▶ [Work required] From the records below, please repeat exactly the line that has "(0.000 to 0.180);", the line that has "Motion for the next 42", and every line between them, and nothing else.

▶ [Available data]
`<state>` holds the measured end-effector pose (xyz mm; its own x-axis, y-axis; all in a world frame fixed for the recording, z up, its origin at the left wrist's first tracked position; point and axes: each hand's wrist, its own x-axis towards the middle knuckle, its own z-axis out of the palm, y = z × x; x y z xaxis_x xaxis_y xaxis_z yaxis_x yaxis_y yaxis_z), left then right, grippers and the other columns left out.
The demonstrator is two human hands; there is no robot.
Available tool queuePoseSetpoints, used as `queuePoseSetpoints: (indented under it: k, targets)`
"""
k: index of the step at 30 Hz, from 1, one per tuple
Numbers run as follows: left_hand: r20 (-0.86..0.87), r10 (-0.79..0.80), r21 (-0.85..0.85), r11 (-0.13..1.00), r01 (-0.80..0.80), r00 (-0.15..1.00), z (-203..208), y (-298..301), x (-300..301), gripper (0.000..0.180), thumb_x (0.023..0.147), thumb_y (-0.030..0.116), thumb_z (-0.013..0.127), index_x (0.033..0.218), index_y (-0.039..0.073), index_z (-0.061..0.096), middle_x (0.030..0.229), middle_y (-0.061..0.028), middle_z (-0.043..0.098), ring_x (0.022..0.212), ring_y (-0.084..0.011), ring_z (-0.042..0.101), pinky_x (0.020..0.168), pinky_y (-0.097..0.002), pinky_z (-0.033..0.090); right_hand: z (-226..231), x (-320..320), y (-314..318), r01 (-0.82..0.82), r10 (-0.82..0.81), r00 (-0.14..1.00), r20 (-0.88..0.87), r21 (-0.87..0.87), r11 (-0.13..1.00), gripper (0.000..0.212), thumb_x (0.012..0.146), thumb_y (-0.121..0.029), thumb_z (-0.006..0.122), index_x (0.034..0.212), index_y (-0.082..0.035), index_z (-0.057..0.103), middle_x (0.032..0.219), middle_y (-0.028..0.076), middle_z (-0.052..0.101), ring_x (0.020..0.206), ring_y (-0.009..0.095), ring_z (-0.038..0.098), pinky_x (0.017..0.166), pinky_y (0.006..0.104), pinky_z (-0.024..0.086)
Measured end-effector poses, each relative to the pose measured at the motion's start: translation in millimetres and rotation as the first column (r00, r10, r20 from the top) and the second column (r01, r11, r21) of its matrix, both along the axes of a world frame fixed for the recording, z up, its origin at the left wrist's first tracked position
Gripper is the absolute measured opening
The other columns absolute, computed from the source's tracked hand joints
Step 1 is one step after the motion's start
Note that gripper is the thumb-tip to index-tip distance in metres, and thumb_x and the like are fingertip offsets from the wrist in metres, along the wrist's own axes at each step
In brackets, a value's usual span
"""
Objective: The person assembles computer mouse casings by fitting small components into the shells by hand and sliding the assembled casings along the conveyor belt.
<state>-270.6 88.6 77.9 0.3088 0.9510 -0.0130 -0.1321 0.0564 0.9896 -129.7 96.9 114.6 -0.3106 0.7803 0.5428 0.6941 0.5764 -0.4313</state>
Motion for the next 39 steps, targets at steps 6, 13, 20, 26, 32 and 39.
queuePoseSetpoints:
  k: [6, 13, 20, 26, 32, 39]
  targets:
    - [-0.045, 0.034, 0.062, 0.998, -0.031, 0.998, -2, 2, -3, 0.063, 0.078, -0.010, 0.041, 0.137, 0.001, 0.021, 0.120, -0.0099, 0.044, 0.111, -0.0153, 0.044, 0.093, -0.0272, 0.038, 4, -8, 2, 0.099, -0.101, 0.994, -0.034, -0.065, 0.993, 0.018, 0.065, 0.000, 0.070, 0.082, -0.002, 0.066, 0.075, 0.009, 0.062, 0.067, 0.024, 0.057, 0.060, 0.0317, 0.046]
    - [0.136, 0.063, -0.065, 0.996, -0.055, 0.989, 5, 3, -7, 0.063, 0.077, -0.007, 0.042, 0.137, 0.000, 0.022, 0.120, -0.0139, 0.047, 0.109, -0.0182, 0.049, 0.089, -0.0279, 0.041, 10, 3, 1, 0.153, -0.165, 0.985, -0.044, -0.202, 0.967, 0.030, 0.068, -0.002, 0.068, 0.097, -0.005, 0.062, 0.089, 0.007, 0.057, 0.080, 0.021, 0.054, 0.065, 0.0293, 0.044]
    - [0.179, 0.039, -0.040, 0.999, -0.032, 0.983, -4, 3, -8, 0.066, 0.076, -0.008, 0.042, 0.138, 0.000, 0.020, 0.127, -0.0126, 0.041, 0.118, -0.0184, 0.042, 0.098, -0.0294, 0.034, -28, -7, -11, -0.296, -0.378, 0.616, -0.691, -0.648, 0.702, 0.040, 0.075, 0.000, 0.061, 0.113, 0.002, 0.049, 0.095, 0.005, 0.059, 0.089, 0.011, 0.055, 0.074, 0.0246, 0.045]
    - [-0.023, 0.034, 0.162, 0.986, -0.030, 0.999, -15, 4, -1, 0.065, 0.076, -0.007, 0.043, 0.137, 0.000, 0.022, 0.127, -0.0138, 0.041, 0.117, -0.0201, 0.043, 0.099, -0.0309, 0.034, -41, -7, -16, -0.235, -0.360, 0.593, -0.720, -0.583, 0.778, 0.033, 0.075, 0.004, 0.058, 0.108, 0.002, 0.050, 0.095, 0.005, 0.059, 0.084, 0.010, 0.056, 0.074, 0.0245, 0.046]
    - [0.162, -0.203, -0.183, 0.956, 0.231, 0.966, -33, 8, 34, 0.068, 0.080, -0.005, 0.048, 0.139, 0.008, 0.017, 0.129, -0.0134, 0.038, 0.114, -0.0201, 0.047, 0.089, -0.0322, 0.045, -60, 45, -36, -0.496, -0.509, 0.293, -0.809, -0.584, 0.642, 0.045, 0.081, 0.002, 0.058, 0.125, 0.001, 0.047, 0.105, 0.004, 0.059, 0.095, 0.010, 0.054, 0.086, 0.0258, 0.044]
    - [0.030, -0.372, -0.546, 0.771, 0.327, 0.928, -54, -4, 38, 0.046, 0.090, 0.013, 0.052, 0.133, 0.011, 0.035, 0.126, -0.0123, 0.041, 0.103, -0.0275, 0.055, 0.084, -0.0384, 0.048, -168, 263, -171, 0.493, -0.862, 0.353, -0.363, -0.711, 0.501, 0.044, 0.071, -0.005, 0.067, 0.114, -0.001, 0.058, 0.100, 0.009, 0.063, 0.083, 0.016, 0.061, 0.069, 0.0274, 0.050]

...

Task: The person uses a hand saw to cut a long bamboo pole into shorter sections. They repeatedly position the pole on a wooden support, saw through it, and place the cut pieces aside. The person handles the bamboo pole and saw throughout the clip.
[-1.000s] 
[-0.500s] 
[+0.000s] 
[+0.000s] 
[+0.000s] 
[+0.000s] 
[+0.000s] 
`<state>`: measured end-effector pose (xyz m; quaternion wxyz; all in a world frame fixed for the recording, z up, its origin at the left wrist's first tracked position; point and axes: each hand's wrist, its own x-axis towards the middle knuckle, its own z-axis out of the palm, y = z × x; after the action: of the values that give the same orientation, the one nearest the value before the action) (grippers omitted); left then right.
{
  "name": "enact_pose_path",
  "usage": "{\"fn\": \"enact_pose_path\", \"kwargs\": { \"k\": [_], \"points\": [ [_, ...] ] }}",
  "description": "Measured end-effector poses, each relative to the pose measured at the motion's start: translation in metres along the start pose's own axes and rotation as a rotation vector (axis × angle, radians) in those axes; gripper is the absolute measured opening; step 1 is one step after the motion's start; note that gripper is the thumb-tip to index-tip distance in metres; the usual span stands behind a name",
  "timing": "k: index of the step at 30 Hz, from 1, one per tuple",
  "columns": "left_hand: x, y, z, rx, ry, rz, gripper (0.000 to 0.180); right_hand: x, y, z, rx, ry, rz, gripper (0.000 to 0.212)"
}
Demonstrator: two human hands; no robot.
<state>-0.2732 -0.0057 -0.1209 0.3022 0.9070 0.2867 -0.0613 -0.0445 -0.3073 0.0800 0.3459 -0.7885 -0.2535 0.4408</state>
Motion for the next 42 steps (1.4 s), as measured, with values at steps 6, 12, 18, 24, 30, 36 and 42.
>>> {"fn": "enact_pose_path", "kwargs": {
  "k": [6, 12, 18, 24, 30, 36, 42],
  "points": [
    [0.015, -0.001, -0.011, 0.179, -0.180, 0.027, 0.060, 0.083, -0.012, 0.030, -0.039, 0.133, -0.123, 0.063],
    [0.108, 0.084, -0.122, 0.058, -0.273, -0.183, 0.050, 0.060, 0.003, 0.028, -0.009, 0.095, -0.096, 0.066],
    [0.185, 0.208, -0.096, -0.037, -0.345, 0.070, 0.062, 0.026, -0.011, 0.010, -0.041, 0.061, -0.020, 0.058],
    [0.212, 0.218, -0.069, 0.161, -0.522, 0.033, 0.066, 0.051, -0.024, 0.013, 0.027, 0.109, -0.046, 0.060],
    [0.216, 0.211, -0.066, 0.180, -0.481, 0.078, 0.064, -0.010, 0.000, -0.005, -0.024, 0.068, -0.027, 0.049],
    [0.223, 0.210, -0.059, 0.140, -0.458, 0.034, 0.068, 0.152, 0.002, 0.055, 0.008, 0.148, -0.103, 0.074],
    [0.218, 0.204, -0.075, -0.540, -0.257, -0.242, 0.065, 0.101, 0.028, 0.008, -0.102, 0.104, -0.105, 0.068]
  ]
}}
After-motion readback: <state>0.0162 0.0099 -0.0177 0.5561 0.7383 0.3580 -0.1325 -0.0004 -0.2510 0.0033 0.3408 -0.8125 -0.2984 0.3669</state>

▶ [Expected output]
  "columns": "left_hand: x, y, z, rx, ry, rz, gripper (0.000 to 0.180); right_hand: x, y, z, rx, ry, rz, gripper (0.000 to 0.212)"
}
Demonstrator: two human hands; no robot.
<state>-0.2732 -0.0057 -0.1209 0.3022 0.9070 0.2867 -0.0613 -0.0445 -0.3073 0.0800 0.3459 -0.7885 -0.2535 0.4408</state>
Motion for the next 42 steps (1.4 s), as measured, with values at steps 6, 12, 18, 24, 30, 36 and 42.

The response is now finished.